Scan the data beneath this task and copy each line that includes "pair".

Stored records
═══
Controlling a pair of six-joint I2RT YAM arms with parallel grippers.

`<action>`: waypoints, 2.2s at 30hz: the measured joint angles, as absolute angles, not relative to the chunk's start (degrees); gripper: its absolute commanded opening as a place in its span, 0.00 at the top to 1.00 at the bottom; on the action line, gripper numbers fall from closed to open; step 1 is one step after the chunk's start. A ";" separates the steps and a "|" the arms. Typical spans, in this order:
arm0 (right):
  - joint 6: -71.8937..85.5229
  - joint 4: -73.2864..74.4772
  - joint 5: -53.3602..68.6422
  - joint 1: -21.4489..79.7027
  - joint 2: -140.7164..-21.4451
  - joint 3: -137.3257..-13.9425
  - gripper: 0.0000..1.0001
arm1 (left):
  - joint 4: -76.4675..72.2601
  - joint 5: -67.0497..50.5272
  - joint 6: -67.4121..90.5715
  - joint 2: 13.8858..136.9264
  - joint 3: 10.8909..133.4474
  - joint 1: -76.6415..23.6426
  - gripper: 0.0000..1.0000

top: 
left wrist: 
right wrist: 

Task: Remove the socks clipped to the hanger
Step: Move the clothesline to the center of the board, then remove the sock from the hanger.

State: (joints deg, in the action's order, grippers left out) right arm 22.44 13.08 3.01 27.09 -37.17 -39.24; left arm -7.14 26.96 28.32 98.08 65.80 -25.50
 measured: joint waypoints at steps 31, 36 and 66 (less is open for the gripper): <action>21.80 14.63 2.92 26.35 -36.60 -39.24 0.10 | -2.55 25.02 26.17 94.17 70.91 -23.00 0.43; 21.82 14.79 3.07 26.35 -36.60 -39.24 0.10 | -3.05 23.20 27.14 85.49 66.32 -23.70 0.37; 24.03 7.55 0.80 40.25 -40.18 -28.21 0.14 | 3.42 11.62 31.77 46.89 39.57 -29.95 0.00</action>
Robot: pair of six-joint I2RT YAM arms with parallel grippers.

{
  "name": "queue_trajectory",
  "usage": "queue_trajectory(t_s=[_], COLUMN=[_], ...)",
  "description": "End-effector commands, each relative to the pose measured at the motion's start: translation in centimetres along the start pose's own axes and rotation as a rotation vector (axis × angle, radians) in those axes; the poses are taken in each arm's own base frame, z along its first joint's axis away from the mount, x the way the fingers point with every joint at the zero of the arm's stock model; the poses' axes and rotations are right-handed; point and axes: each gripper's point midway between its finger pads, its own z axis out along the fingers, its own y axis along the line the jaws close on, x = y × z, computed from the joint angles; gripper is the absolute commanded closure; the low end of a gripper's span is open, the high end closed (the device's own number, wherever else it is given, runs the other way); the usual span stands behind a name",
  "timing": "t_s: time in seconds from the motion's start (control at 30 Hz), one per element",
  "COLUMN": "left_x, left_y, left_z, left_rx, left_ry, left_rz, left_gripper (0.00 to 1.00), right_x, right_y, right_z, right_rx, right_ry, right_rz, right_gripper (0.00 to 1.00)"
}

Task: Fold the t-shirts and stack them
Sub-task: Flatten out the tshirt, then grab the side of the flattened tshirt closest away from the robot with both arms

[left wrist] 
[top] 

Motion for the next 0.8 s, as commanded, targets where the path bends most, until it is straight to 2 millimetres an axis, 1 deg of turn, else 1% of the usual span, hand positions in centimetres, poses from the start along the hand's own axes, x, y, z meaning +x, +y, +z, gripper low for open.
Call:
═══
_TASK OUTPUT:_
Controlling a pair of six-joint I2RT YAM arms with parallel grippers.
Robot: pair of six-joint I2RT YAM arms with parallel grippers.

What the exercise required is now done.